Existen otras barreras como la complejidad funcional de algunos dispositivos tecnológicos o el "miedo a lo desconocido". Al ser preguntados directamente por el uso y manejo de las nuevas tecnologías, casi la mitad de los encuestados (48%) declara encontrar barreras. De este porcentaje, un 45% comenta que le parece "muy complejo y avanzado su uso", seguido de un 29% que encuentra problemas de accesibilidad por falta de adaptaciones. Por su parte, un 24% afirma carecer de recursos económicos y un 16% no confía en lo digital, temiendo ser engañado o víctima de fraude.
Hacia una Plena Inclusión Laboral: La Década de 2040
La mayoría de las personas con discapacidad (68%) confía en la Inteligencia Artificial como factor de inclusión laboral. Un 43% opina que durante la década de 2040 la mayoría de las personas con discapacidad podrá trabajar, gracias a los avances tecnológicos. Un 9% se muestra más optimista y considera que 2030 será el decenio de la plena inclusión laboral. Por su parte, un 6% cree que el proceso se demorará hasta 2050 y un 4% prolonga la espera hasta los próximos años 60.
Entre aquellos que desconfían del potencial de la tecnología, un 76% cree que los avances tecnológicos no acelerarán este cambio e incluso lo perjudicarán, debido al reemplazo del factor humano por Inteligencia Artificial. Otro 24% considera que, si la tecnología logra el pleno empleo de las personas con discapacidad, será dentro de mucho tiempo.

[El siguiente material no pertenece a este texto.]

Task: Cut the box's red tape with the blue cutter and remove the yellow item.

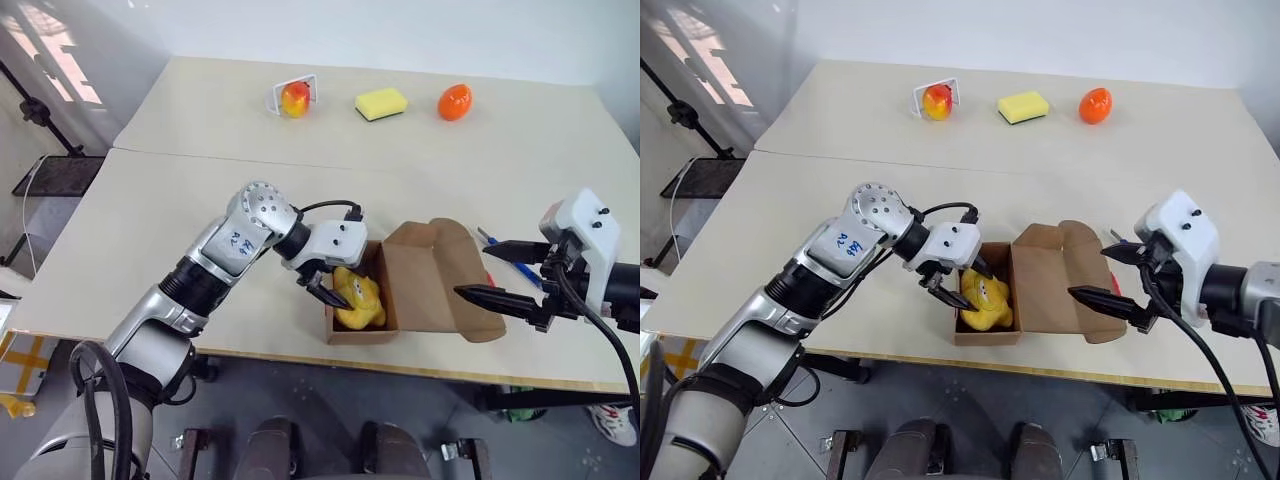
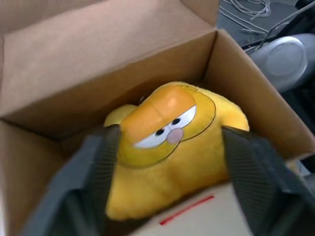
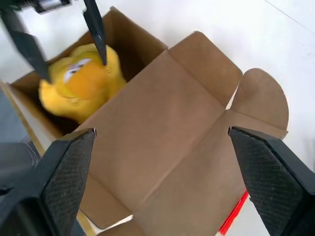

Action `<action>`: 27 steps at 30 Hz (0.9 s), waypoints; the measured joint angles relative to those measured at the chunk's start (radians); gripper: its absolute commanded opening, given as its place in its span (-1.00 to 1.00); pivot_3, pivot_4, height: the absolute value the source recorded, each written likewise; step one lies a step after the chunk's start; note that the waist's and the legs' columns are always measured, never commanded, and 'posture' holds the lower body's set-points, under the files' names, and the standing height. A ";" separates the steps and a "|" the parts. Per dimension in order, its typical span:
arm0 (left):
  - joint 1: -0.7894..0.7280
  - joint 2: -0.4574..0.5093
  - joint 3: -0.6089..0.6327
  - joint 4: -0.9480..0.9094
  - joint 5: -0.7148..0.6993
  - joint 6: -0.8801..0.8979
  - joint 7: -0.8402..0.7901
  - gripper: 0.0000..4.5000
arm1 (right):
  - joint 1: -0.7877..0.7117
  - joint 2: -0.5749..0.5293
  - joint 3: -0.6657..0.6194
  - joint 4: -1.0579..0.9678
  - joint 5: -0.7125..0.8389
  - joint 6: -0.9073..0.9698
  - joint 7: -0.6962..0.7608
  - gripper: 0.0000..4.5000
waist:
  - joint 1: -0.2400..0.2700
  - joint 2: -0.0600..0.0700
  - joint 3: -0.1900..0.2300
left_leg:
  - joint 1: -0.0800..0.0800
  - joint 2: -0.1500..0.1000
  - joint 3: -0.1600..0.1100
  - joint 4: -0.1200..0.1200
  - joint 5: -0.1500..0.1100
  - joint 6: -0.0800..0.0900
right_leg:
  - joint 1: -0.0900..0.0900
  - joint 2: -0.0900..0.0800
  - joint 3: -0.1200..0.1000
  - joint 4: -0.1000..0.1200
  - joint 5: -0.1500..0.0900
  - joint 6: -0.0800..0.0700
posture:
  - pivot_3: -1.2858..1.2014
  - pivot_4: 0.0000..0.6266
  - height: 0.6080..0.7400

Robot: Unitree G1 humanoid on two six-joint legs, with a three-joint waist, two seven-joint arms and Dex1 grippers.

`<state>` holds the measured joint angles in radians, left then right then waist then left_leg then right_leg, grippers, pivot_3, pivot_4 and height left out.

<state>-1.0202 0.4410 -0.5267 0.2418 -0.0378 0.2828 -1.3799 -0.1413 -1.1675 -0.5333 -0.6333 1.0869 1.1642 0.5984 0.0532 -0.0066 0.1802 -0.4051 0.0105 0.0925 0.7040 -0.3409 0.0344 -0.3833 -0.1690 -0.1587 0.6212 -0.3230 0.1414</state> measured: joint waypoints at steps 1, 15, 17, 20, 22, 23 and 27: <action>0.000 -0.006 0.000 0.010 0.002 -0.007 -0.001 -0.04 | 0.010 0.004 -0.014 -0.006 0.002 0.006 -0.007 1.00 | -0.001 0.000 0.000 | 0.000 0.000 0.000 0.000 0.000 0.000 | 0.000 0.000 0.000 0.000 0.000 0.000 | 0.03 -0.52 1.00; -0.010 -0.021 0.129 0.026 -0.067 0.035 -0.017 -0.99 | 0.048 0.006 -0.040 -0.009 -0.009 0.011 -0.003 1.00 | -0.002 0.000 0.000 | 0.000 0.000 -0.001 0.000 0.000 0.000 | 0.000 0.000 0.000 0.000 0.000 0.000 | 0.03 -0.52 1.00; -0.015 -0.028 0.161 0.009 -0.093 0.052 -0.010 -0.99 | 0.048 0.006 -0.040 -0.005 -0.021 -0.009 0.014 1.00 | -0.002 0.000 0.000 | 0.000 0.000 -0.001 0.000 0.000 0.000 | 0.000 0.000 0.000 0.000 0.000 0.000 | 0.03 -0.52 1.00; -0.029 -0.042 0.216 0.006 -0.128 0.068 0.021 -0.99 | 0.052 0.009 -0.040 -0.001 -0.045 -0.055 0.056 1.00 | -0.003 0.000 0.000 | 0.000 0.000 -0.001 0.000 0.000 0.000 | 0.000 0.000 0.000 0.000 0.000 0.000 | 0.03 -0.52 1.00; -0.032 -0.046 0.243 0.006 -0.143 0.076 0.039 -0.99 | 0.072 0.023 -0.041 0.007 -0.061 -0.092 0.090 1.00 | -0.003 0.000 0.000 | 0.000 0.000 -0.001 0.000 0.000 0.000 | 0.000 0.000 0.000 0.000 0.000 0.000 | 0.03 -0.52 1.00; -0.032 -0.046 0.248 0.006 -0.148 0.078 0.045 -0.99 | 0.081 0.030 -0.042 0.011 -0.070 -0.103 0.104 1.00 | -0.002 0.000 0.000 | 0.000 0.000 0.000 0.000 0.000 0.000 | 0.000 0.000 0.000 0.000 0.000 0.000 | 0.03 -0.52 1.00; -0.031 -0.067 0.306 0.006 -0.173 0.074 0.104 -0.99 | 0.095 0.037 -0.041 0.039 -0.123 -0.179 0.165 1.00 | -0.003 0.000 0.000 | 0.000 0.000 -0.001 0.000 0.000 0.000 | 0.000 0.000 0.000 0.000 0.000 0.000 | 0.03 -0.52 1.00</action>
<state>-1.0515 0.3736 -0.2211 0.2477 -0.2103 0.3568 -1.2760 -0.0467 -1.1309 -0.5747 -0.5940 0.9639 0.9854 0.7630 0.0500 -0.0066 0.1802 -0.4048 0.0103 0.0918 0.7043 -0.3409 0.0344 -0.3831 -0.1690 -0.1583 0.6215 -0.3230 0.1415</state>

Recomendaciones para Reducir la Brecha Digital en Personas con Discapacidad
Para avanzar hacia un mundo digital verdaderamente inclusivo, donde cada individuo tenga igualdad de acceso y oportunidades, se recomiendan las siguientes acciones:
- Conciencia y educación: Crear conciencia sobre las tecnologías accesibles y ofrecer programas de educación sobre su uso y beneficios para las personas con discapacidad.

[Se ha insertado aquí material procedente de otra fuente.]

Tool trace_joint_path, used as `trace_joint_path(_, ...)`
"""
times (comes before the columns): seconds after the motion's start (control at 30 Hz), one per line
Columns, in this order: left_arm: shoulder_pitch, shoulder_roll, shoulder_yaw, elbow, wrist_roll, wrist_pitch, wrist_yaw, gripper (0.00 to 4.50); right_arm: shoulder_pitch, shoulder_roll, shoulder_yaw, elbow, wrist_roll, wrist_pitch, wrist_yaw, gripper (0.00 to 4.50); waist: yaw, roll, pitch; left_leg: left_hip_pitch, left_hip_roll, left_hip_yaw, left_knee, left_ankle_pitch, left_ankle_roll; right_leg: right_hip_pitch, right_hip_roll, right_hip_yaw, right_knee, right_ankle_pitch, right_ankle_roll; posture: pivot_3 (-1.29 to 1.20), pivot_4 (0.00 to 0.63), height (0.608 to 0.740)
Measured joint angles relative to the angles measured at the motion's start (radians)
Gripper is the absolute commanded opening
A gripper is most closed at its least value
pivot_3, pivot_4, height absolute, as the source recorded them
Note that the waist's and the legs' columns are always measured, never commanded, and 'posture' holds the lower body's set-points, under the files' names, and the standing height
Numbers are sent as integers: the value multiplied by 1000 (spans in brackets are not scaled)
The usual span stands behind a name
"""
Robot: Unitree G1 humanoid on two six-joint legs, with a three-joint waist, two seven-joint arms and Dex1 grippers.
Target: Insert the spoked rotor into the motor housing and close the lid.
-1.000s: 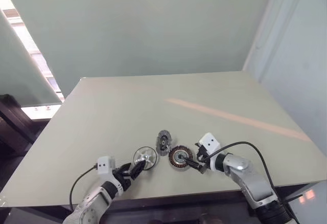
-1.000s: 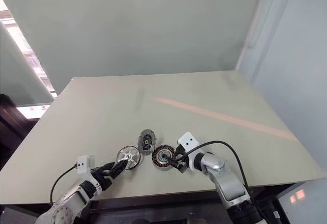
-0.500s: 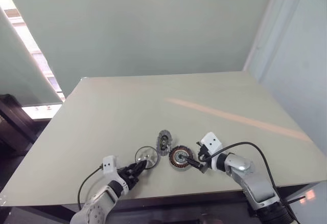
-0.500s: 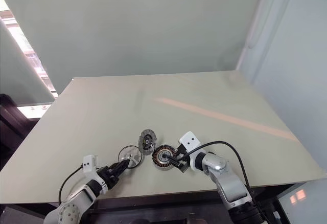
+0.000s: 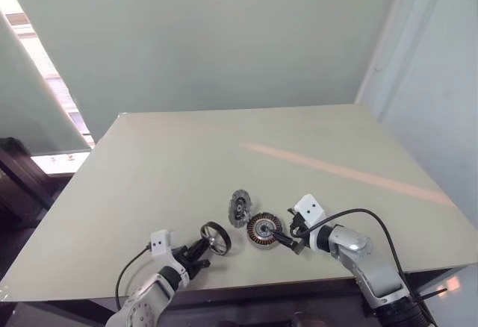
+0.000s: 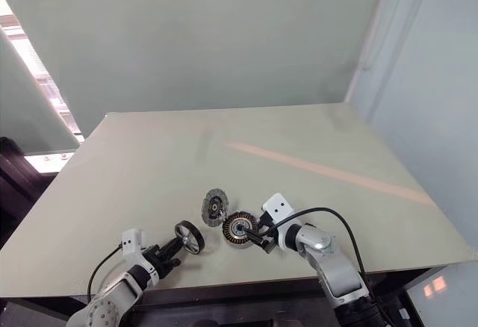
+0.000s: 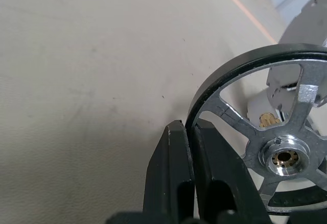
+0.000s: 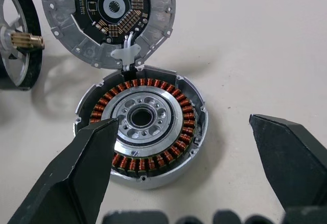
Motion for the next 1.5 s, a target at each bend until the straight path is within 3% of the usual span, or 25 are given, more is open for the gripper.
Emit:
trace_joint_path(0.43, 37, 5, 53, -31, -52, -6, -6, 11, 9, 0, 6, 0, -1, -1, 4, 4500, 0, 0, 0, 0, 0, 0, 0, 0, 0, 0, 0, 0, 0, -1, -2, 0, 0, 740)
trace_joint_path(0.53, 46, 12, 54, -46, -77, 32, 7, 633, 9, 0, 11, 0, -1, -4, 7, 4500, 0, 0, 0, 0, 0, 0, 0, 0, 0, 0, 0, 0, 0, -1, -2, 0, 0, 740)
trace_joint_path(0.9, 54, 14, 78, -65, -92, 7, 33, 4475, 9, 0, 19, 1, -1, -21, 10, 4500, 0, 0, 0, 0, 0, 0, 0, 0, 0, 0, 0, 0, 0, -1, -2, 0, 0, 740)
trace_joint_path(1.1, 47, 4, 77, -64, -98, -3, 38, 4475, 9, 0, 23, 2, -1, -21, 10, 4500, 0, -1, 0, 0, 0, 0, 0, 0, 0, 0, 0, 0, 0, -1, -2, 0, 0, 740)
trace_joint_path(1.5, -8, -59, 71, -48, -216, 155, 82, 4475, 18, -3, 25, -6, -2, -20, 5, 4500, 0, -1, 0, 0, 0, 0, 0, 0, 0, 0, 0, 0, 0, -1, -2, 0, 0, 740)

- Investigación y desarrollo: Invertir en investigación para desarrollar tecnologías asistivas innovadoras que aborden desafíos específicos de diferentes discapacidades.
- Diseño inclusivo: Asegurarse de que las aplicaciones y sitios web son accesibles para todos a través del diseño inclusivo y el cumplimiento de pautas de accesibilidad, como las Pautas de Accesibilidad para Contenido Web (WCAG), cuya primera versión (WCAG 1.0) fue publicada en 1999.
- Acceso asequible: Trabajar en la reducción de los costes de las tecnologías asistivas y promover políticas que faciliten su adquisición para las personas con discapacidad.
- Colaboración: Fomentar la colaboración entre gobiernos, organizaciones sin fines de lucro, la industria y la sociedad civil para abordar colectivamente la brecha digital en personas con discapacidad.
En definitiva, la inclusión digital es esencial para garantizar que todas las personas tengan acceso equitativo a las oportunidades que aporta la tecnología. Reducir esta brecha en personas con discapacidad implica un enfoque integral que aborde las barreras tecnológicas, económicas y educativas que enfrentan. Es fundamental reconocer que la brecha digital no afecta solo a las personas con discapacidad, sino a diversos grupos en nuestra sociedad. Juntos, debemos trabajar para garantizar que nadie se quede rezagado en esta era digital en constante evolución.